Rename RequireObjectCoercible in some contexts?

# Axel Rauschmayer (9 years ago)

I realize that this is nit-picky, but the name RequireObjectCoercible feels wrong (and not intention-revealing) in the following context (which is not about objects at all):

  1. Let O be ? RequireObjectCoercible(this value).
  2. Let S be ? ToString(O).

Something like RequireActualValue or ThrowIfUndefinedOrNull seems like a better choice here.

# Allen Wirfs-Brock (9 years ago)

On Nov 26, 2015, at 12:20 AM, Axel Rauschmayer <rauschma at icloud.com> wrote:

I realize that this is nit-picky, but the name RequireObjectCoercible feels wrong (and not intention-revealing) in the following context (which is not about objects at all):

  1. Let O be ? RequireObjectCoercible(this value).
  2. Let S be ? ToString(O).

Something like RequireActualValue or ThrowIfUndefinedOrNull seems like a better choice here.
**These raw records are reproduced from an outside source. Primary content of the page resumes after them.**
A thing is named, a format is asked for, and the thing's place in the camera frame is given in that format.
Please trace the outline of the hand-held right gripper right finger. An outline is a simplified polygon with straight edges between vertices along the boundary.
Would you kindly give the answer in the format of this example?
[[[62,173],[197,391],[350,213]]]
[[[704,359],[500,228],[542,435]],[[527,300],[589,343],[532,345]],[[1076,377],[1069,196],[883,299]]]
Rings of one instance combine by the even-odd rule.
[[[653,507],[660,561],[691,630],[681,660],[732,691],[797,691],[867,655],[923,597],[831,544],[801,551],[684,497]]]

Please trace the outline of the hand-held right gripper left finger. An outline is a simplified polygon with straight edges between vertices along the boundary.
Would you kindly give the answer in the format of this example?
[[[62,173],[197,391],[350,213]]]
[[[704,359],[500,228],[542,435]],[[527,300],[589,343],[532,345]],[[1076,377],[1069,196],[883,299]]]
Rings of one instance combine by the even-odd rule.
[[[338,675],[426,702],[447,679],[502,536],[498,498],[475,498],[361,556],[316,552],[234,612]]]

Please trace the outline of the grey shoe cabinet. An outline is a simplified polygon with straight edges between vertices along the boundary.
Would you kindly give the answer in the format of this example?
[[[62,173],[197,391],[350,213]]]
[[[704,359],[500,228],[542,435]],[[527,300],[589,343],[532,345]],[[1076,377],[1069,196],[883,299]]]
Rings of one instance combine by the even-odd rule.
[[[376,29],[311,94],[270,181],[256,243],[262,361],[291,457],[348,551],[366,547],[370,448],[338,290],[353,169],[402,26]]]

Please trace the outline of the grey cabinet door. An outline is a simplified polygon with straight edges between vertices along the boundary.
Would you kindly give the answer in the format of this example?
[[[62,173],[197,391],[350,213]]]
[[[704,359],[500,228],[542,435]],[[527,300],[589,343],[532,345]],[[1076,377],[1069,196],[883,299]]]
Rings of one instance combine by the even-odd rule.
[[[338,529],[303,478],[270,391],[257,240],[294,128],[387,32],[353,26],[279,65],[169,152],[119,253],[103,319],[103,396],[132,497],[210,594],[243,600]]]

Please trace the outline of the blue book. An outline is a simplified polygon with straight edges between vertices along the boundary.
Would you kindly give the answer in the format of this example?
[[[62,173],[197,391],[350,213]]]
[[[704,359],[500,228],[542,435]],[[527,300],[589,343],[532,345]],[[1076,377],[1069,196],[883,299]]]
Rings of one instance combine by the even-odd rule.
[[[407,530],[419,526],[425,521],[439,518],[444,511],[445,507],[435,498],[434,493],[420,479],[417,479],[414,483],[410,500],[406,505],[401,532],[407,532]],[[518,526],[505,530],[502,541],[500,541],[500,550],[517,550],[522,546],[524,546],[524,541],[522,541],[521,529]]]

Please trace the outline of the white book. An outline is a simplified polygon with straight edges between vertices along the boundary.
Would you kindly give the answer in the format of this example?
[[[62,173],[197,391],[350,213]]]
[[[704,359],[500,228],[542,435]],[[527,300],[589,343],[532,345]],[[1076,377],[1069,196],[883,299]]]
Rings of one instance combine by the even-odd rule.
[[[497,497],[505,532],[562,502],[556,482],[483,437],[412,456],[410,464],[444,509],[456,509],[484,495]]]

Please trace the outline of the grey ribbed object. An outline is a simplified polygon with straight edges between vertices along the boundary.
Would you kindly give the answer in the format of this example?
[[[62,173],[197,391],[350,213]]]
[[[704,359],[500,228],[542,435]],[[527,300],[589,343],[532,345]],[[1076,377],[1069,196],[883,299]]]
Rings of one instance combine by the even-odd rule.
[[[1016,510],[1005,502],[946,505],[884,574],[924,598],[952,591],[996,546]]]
RequireObjectCoercible was introduced in ES5 for a few situation (for example, on the MemberExpression to the left of a dot operator) where previously a ToObject had been performed, but where the object conversion was no longer desired. For compatibility reasons, ToObject's throw on undefined/null behavior needed to be preserved and that is what RequireObjectCoercible does. It throws in the exact same cases where ToObject would through.

RequireActualValue seems less descriptive. ThrowIfUndefinedOrNull would be ok and more explicit about exactly what it actually does. However it is somewhat less descriptive of the original intent that it is testing whether the argument is something that is coercible via ToObject.